Les contrôles invisibles remplacent les vérifications séparées
À 9h, Basile examine les rapports générés automatiquement par les systèmes de gestion. Les validations de conformité sont désormais intégrées directement dans les workflows. Quand un commercial crée un contrat, le système vérifie instantanément 23 critères de conformité réglementaire et contractuelle. Les anomalies bloquent la progression du document. Cette approche a éliminé 89 pour cent des non-conformités détectées a posteriori lors des contrôles trimestriels de 2022.
La formation continue remplace les sessions annuelles
Basile reçoit une alerte indiquant que cinq employés ont tenté de valider des opérations non conformes cette semaine. Au lieu de sanctionner, il leur envoie des modules de formation ciblés sur les règles mal appliquées. Cette pédagogie contextuelle, déployée en avril 2024, réduit les récidives de façon significative. Les collaborateurs comprennent les règles au moment où ils en ont besoin plutôt que lors de formations génériques annuelles.
Les indicateurs prédictifs orientent les priorités
L'après-midi, Basile analyse les tendances sur six mois.

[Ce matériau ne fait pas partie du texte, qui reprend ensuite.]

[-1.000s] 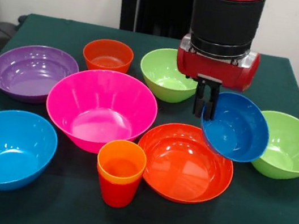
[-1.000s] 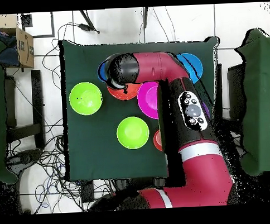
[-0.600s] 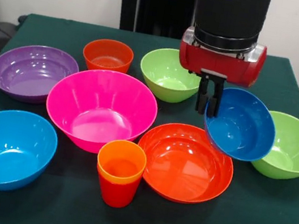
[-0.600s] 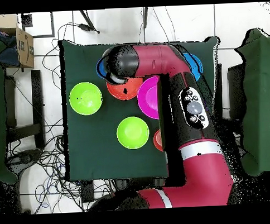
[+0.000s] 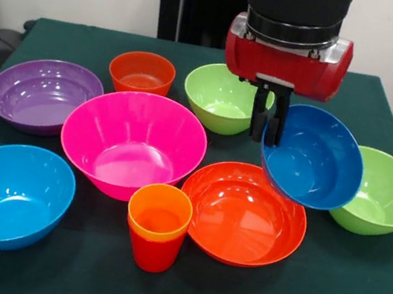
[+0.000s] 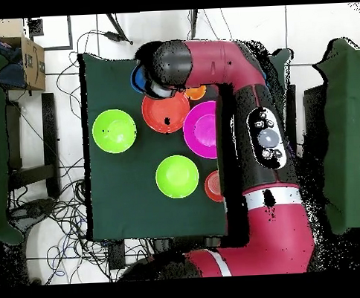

Il constate une augmentation graduelle des délais de traitement dans le service juridique. Cette information lui permet d'anticiper un risque de non-respect des échéances contractuelles. Il rencontre le directeur juridique pour identifier les causes et ajuster les ressources. Cette approche proactive remplace les constats d'incidents déjà survenus qui caractérisaient les audits traditionnels.